Plot Ly also called as Plot.ly, is used as a python library for Data Visualization. It is a collaborative online visualization tool that is being used for data analytics, scientific graphs, and other visualization.

44. Why is an import statement used in Python?

To make use of the functions in a module, we need to import the module with an import statement in Python. An import statement comprises of the import keyword along with the name of the module.

45. What is alias in the import statement? Why is it used by Data Scientist?

Aliases are used in import statements for simplifying the work. If the imported module has a lengthy name as import multiprocessing. Every time we want to access any script present in the multiprocessing module, we need to use the word multiprocessing. Therefore, if an alias is used, we can easily replace the words multiprocessing with mp.

46. Are the aliases used for a module fixed/static?

Aliases are not at all pre-fixed. You can name the alias as per your convenience. Nevertheless, the documentation of a respective module sometimes requires the alias to be used for ease of understanding.

47. When is a nonparametric test used by Data Scientist?

Non-parametric tests do not consider that the data follow a specific distribution. They are used whenever the data does not satisfy the assumptions of a parametric test.

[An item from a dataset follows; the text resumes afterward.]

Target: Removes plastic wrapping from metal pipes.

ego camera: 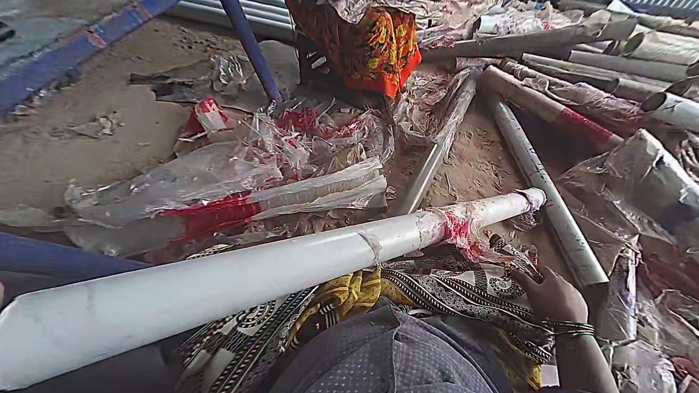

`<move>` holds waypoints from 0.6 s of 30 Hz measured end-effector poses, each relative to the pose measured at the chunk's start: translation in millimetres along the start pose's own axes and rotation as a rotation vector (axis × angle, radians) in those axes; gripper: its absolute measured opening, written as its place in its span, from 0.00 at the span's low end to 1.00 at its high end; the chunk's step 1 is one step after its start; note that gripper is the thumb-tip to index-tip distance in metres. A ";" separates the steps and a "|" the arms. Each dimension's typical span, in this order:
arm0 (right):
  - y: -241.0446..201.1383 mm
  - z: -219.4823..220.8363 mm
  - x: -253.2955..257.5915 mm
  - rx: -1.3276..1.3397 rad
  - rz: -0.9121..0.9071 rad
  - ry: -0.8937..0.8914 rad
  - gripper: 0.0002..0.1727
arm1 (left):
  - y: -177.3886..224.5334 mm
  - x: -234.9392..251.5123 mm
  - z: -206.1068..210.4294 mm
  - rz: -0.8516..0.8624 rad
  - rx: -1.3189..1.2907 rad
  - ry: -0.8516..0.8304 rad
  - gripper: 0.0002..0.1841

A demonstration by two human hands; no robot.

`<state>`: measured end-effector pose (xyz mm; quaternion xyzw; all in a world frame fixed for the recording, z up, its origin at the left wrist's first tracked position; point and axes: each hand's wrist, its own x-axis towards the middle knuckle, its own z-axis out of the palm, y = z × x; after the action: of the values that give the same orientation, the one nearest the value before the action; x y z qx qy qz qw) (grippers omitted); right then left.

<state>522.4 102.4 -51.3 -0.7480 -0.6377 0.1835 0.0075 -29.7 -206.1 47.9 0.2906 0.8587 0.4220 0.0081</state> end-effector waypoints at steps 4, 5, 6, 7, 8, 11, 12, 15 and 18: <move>-6.4 -2.3 0.7 -0.047 0.018 -0.106 0.38 | -59.6 14.1 3.6 -0.162 -0.270 -0.211 0.29; -4.4 -3.4 0.6 -0.035 0.014 -0.109 0.39 | -56.6 12.6 6.7 -0.188 -0.344 -0.212 0.28; -2.6 -4.4 0.6 -0.029 0.005 -0.108 0.39 | -51.8 9.9 9.6 -0.201 -0.391 -0.199 0.26; -1.7 -5.1 0.9 -0.027 0.001 -0.109 0.39 | -47.1 6.9 12.5 -0.203 -0.412 -0.167 0.24; -1.9 -5.5 0.6 -0.026 -0.006 -0.106 0.39 | -43.4 3.5 14.5 -0.198 -0.429 -0.129 0.22; -4.8 -5.9 -0.9 -0.028 -0.019 -0.097 0.38 | -28.2 -12.4 14.3 -0.205 -0.421 -0.035 0.21; -5.6 -6.6 -1.4 -0.030 -0.023 -0.094 0.37 | -23.6 -19.6 13.2 -0.212 -0.413 -0.018 0.21; -9.3 -8.6 -4.0 -0.014 -0.041 -0.067 0.34 | -16.8 -40.8 9.1 -0.252 -0.431 0.017 0.21; -15.7 -11.5 -6.3 0.002 -0.075 -0.049 0.32 | -14.9 -58.2 4.2 -0.267 -0.467 0.023 0.20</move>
<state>510.0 101.9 -35.1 -0.7188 -0.6652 0.2020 -0.0006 12.4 -239.6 20.9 0.1604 0.7690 0.6069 0.1208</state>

48. Mention the steps in exploratory Data Analysis.

  • Make a summary of observations
  • Define central tendencies of the dataset
  • Describe the shape of data
  • Identify potential associations
  • Develop insight into errors, missing values and major deviations

49. List the types of data available in Enterprises.

  • Structured data
  • Unstructured data
  • Big data from different sources social media, surveys, etc.
  • Machine-generated data from instruments
  • Real-time data feeds

50. State difference between Primary Data and Secondary Data.

  • Primary Data: Data collected by self is primary data. This data is collected afresh and for the first time.
  • Secondary Data: Someone else has collected the data and is used by you is called secondary data.

Conclusion

This Data Science Interview Questions will help you boost the confidence required to crack the interview. We have included all the necessary Data Science Interview Questions in this article, so keep this handy when you are about to face an interview.